§ REQUIREMENT: The exercise asks you to copy every line below in which "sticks" appears.

::::::::::

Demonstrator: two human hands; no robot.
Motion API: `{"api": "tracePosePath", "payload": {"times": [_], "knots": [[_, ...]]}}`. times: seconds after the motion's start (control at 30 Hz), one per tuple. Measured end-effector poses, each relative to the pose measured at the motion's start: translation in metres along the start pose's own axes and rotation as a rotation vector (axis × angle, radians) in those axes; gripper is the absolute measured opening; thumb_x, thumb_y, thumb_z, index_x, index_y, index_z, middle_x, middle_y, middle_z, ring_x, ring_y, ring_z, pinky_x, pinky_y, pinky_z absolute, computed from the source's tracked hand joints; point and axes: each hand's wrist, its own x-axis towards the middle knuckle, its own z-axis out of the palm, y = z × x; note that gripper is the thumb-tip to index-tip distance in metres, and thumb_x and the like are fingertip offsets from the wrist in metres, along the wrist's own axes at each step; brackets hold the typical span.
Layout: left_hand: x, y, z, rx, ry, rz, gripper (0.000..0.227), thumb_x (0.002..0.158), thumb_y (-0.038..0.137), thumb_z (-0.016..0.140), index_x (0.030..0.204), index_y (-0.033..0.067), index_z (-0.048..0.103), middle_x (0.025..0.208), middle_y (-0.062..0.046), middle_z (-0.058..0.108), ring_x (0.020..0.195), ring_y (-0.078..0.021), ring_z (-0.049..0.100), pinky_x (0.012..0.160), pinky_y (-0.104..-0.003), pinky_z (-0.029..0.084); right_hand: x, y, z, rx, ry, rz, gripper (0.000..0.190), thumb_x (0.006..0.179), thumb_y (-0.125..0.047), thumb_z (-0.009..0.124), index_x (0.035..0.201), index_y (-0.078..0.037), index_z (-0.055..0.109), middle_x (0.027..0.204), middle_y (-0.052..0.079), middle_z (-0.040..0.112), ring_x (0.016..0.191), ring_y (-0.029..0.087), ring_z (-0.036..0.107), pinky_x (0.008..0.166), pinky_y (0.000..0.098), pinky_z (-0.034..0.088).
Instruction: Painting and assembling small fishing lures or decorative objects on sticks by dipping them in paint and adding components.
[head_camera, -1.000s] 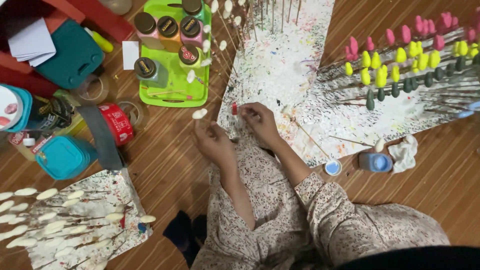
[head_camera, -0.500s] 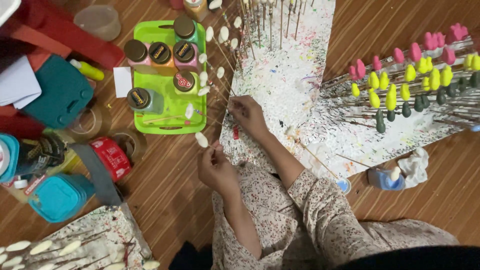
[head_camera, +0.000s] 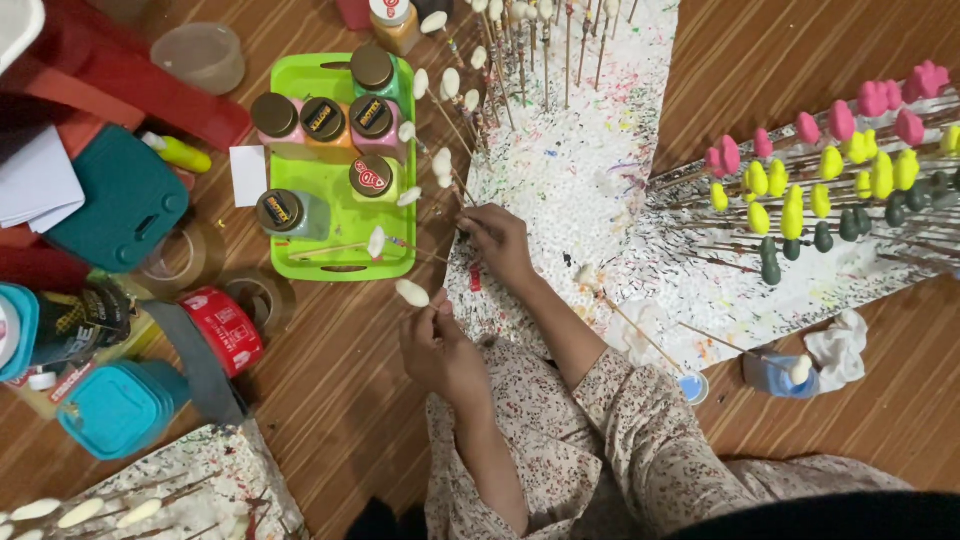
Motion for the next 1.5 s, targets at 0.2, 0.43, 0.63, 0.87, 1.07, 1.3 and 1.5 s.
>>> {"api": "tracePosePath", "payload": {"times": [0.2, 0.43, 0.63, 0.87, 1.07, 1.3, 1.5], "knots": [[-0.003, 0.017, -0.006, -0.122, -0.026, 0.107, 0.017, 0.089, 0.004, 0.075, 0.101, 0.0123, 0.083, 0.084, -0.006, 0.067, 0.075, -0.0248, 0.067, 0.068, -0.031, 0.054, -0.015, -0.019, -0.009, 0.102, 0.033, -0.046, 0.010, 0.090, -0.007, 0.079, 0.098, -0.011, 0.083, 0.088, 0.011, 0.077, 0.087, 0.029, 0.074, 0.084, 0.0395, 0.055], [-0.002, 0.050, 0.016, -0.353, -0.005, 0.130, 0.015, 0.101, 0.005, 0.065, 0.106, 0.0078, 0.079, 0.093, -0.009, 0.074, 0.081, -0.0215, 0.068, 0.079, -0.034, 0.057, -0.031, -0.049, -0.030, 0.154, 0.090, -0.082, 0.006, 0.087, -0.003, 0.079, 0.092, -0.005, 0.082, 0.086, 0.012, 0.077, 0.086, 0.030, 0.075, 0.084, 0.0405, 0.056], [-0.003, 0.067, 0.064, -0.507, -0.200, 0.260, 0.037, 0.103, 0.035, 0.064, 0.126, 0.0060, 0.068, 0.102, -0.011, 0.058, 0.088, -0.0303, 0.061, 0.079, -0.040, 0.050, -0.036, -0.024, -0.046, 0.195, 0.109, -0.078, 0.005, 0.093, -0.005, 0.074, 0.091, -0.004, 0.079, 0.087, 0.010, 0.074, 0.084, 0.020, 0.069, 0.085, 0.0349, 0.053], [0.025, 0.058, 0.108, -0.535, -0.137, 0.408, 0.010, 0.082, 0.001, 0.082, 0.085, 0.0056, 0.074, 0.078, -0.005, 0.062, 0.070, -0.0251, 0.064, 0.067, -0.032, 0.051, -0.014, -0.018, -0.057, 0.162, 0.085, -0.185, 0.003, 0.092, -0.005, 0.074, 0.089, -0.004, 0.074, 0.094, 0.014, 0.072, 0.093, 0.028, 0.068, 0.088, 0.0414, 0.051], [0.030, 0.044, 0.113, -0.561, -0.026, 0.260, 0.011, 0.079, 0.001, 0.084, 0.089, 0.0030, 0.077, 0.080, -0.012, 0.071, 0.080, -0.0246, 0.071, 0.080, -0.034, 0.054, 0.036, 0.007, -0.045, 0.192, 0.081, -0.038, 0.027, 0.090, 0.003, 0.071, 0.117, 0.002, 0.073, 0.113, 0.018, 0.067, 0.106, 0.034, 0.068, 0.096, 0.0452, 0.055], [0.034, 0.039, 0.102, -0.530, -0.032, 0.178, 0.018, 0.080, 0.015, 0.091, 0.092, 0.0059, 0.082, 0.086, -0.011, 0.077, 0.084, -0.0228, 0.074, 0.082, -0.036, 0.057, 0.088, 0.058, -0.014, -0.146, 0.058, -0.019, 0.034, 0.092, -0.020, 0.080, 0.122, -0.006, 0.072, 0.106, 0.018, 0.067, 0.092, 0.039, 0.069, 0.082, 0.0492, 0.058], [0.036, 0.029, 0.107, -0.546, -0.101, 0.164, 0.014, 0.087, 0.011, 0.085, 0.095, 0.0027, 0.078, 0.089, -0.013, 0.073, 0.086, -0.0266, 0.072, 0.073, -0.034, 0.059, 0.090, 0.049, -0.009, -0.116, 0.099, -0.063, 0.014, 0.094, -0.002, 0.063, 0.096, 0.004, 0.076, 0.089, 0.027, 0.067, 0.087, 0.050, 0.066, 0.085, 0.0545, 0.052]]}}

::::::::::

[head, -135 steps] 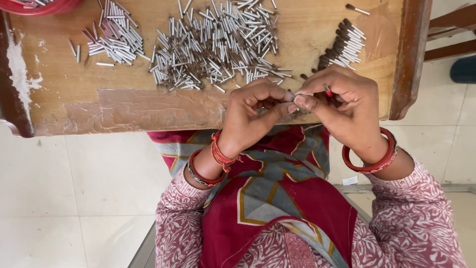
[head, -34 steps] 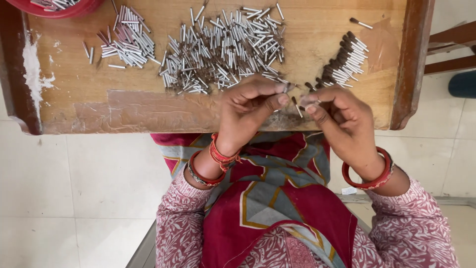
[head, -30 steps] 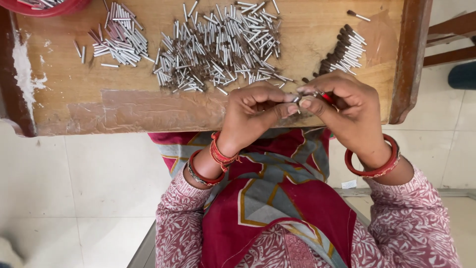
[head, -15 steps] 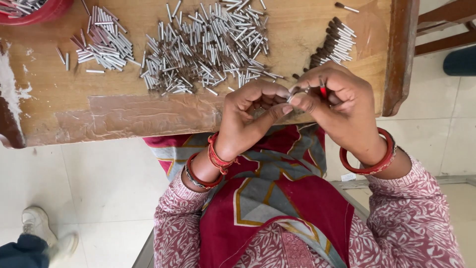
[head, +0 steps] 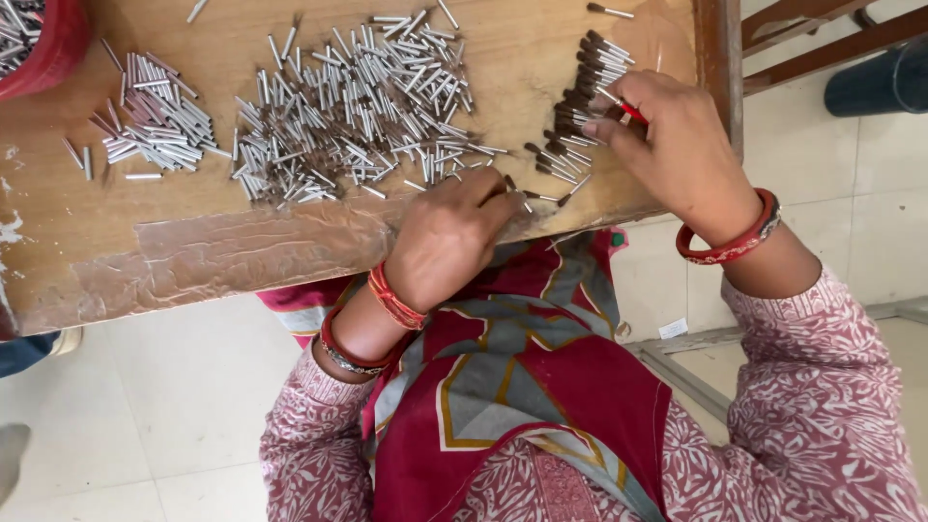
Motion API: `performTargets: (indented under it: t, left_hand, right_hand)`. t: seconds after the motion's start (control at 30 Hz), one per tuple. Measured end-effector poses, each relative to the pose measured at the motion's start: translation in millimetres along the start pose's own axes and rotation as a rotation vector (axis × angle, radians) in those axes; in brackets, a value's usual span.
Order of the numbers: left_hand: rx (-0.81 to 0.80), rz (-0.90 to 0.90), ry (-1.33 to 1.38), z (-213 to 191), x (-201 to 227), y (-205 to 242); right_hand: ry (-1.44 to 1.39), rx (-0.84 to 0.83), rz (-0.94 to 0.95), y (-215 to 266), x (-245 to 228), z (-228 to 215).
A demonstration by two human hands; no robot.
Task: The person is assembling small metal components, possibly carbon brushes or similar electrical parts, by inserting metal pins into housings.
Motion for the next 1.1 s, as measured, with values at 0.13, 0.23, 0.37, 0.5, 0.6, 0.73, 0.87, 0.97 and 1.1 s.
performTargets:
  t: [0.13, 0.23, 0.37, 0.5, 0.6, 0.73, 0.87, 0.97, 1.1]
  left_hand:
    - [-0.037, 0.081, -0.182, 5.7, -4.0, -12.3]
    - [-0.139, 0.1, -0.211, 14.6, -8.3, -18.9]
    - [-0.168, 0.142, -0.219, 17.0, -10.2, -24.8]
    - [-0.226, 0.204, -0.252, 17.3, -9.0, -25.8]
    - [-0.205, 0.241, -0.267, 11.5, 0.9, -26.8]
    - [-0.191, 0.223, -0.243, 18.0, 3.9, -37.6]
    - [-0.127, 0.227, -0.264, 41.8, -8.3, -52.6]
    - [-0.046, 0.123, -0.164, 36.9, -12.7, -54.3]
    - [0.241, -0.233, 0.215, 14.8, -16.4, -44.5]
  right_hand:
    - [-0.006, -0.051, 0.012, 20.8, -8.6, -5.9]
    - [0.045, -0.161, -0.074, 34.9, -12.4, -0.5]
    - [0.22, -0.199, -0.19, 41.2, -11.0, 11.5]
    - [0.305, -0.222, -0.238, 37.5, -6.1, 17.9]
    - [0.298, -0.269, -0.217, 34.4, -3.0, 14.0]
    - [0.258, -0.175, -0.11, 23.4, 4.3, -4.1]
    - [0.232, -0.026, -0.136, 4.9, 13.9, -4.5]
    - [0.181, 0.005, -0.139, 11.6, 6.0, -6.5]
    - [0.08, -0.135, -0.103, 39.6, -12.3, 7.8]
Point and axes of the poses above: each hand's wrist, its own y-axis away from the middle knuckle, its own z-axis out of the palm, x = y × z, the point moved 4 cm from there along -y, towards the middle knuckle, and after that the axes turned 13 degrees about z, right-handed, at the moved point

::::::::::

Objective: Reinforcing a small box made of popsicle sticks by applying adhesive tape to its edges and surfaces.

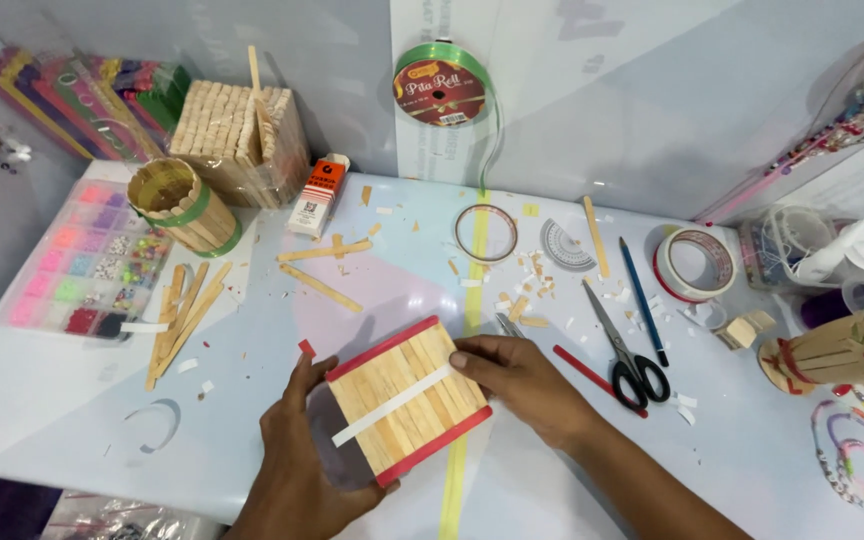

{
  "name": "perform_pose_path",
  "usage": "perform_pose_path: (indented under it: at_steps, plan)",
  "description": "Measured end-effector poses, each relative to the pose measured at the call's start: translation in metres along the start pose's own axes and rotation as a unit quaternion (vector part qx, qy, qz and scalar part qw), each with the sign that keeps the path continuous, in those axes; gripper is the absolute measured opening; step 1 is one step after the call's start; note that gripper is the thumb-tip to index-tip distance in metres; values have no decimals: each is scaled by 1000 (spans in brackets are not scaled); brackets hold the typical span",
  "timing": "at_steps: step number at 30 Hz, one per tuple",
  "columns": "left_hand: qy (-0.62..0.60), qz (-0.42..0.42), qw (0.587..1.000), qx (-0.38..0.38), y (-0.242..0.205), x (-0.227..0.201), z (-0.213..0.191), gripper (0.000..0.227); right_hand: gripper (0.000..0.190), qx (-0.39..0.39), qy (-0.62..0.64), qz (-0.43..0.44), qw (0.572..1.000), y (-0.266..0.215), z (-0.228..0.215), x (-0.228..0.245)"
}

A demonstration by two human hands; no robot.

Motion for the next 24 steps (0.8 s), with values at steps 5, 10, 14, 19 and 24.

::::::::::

§ YOUR SOLUTION:
Instruction: Painting and assembling small fishing lures or decorative objects on sticks by dipping them in paint and adding components.
Objective: Reinforcing a small box made of popsicle sticks by applying adhesive tape to its edges and surfaces.

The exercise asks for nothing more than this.